For each line in the data that includes "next", make a copy.

==== Provided records

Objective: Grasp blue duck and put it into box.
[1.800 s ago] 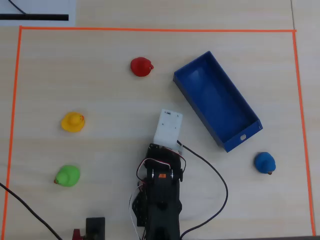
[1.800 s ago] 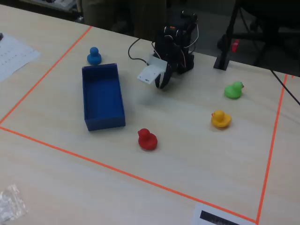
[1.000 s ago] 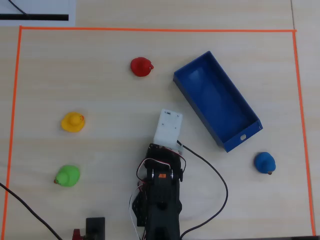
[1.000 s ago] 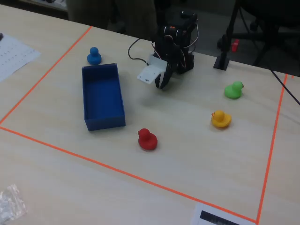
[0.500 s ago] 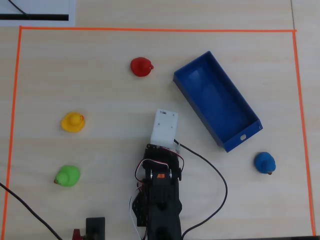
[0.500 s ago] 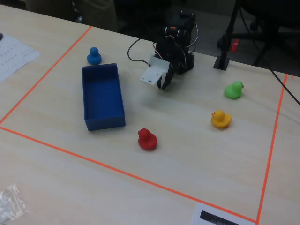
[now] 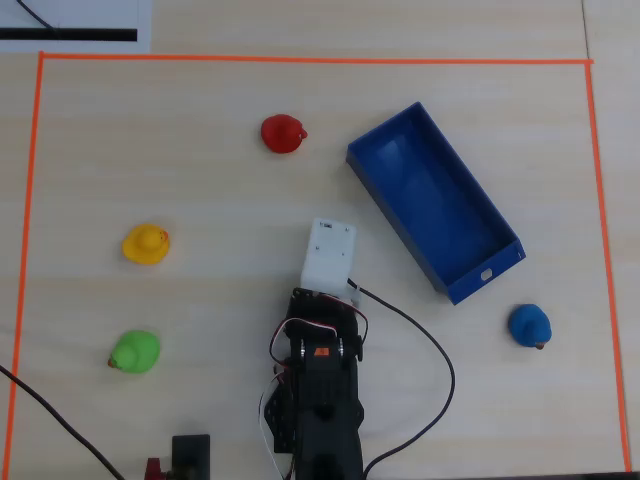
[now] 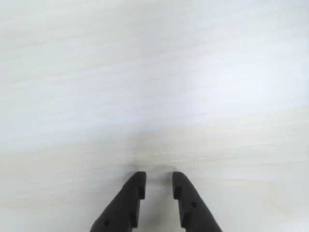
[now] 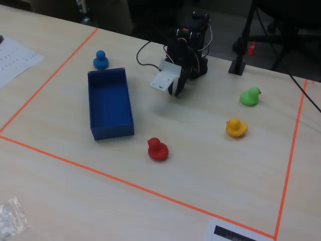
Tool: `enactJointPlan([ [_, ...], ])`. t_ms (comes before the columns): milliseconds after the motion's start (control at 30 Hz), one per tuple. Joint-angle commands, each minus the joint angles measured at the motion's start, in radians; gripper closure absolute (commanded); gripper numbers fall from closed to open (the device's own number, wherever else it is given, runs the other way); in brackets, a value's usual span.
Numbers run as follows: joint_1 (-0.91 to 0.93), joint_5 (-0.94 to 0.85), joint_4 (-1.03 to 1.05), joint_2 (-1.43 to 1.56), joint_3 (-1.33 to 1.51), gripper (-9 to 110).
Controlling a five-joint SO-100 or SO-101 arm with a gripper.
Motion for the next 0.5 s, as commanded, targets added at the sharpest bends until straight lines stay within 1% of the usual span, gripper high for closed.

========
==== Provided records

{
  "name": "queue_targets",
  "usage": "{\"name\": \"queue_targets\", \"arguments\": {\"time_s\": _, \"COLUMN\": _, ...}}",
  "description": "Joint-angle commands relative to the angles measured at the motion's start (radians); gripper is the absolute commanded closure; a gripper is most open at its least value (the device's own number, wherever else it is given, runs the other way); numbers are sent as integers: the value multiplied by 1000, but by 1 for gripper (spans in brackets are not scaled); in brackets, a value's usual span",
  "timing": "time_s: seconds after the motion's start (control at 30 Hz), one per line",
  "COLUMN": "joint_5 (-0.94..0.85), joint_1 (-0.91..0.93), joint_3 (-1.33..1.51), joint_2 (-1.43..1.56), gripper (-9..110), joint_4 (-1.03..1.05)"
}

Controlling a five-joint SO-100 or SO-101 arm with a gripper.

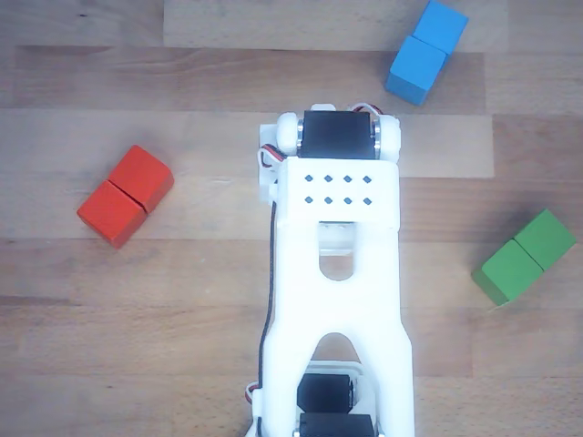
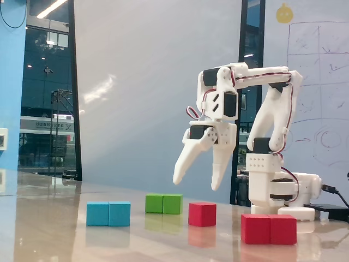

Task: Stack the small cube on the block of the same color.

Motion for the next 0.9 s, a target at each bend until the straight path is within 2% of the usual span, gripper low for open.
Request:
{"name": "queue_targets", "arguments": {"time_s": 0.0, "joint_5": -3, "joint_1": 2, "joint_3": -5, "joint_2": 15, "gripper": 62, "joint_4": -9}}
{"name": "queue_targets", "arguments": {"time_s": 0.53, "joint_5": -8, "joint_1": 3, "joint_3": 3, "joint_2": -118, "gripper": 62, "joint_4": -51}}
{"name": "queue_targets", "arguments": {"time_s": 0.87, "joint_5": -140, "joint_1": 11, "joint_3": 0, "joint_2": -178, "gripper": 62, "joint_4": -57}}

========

**Task solution**
Motion for the next 0.5 s, as commanded, targets added at the sharpest bends until straight lines stay within 1% of the usual span, gripper high for closed.
Motion for the next 0.9 s, a target at each bend until the straight path is within 2% of the usual span, gripper low for open.

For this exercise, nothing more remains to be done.